■ Activity
Please copy out every line of the listing below in which the word "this" appears.

■ The input
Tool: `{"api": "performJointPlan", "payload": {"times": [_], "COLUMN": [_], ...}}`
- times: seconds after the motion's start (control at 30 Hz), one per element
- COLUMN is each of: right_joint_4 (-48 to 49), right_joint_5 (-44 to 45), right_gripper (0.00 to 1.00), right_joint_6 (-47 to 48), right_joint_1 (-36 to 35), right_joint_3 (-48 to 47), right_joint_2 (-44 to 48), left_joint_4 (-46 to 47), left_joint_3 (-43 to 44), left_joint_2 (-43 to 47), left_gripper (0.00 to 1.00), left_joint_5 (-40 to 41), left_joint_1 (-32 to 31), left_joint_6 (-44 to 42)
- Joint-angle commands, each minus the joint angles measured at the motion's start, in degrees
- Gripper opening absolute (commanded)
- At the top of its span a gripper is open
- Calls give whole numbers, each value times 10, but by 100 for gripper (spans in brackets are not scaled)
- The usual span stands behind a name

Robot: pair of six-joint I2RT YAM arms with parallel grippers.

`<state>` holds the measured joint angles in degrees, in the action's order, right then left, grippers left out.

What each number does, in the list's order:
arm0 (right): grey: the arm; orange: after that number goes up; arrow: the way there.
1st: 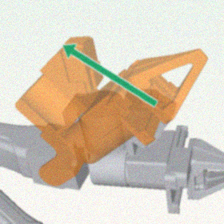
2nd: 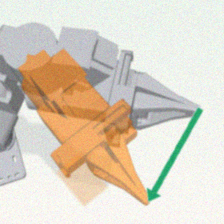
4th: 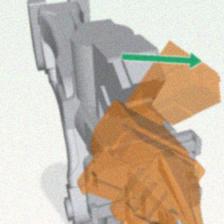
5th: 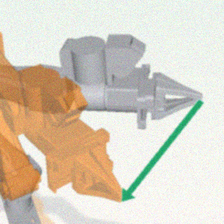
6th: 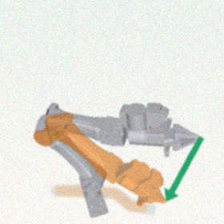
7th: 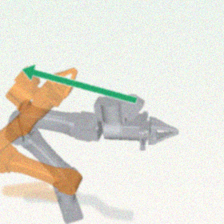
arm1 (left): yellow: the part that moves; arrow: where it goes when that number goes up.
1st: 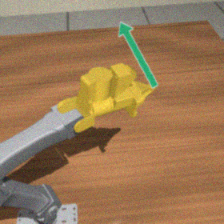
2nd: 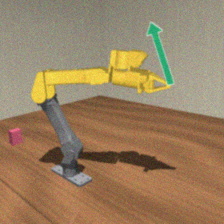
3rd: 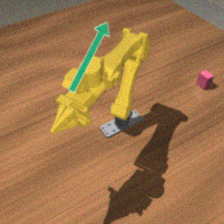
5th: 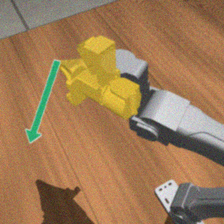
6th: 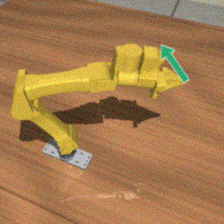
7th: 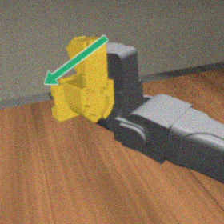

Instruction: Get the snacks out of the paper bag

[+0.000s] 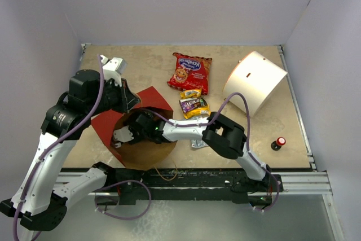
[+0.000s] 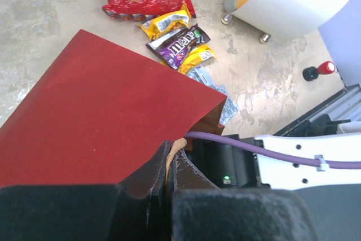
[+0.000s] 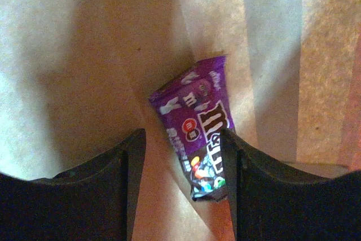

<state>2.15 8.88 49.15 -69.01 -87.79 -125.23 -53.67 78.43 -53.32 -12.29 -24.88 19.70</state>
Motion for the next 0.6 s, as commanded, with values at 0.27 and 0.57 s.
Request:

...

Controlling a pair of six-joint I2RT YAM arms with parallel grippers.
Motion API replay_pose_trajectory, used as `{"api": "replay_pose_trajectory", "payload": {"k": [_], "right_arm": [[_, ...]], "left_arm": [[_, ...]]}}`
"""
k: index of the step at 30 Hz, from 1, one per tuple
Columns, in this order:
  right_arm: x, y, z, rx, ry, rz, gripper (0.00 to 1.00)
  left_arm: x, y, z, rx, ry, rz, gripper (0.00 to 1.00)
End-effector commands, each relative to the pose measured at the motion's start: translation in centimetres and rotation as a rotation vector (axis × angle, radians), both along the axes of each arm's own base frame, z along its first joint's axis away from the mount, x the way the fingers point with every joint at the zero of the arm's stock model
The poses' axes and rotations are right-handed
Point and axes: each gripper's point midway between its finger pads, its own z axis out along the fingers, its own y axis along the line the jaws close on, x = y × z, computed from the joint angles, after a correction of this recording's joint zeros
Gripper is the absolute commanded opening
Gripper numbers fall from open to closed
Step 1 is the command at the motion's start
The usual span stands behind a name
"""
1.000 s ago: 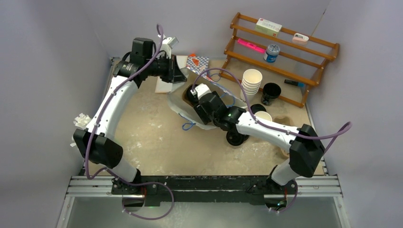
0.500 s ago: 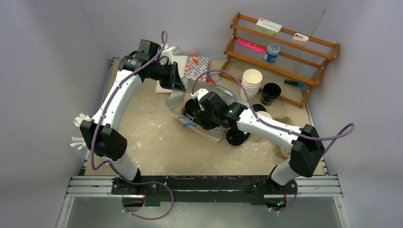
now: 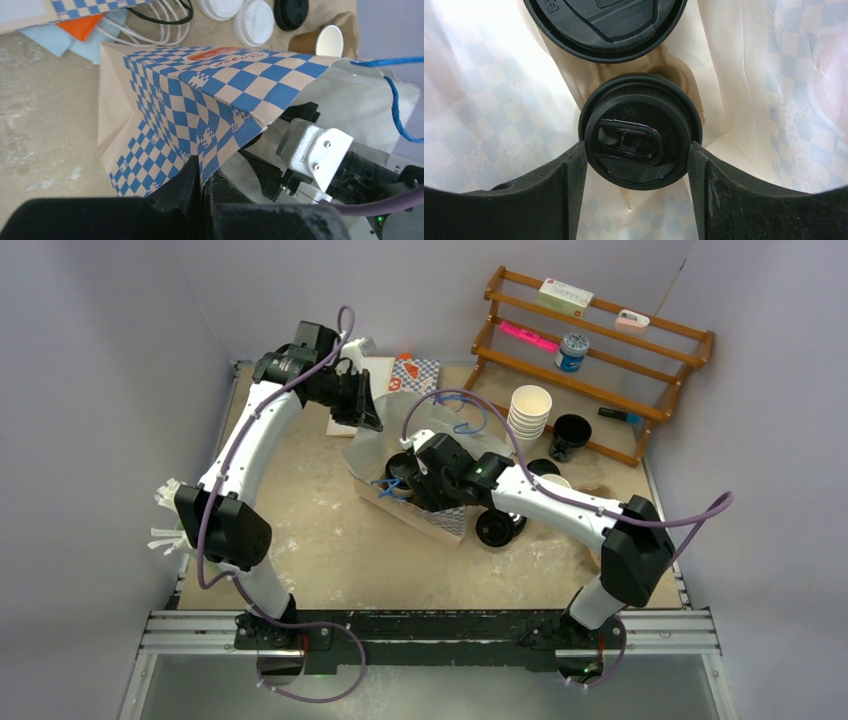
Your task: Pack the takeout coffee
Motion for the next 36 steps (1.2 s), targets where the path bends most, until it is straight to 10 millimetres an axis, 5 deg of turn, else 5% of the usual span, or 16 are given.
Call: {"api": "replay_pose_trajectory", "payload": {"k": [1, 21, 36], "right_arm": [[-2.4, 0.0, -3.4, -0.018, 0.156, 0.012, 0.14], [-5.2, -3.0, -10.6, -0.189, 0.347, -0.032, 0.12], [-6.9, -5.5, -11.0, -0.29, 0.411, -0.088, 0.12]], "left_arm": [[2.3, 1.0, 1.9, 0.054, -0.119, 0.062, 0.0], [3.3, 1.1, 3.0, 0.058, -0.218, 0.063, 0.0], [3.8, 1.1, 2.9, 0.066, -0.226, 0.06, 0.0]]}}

■ Task solution
Columns, in this order:
Point and axes: each gripper's point midway between its finger pads, its own z axis out along the fingers, its own y axis along the line the jaws close on, x = y × z, computed from the joint angles, after a correction of this recording's joint zeros

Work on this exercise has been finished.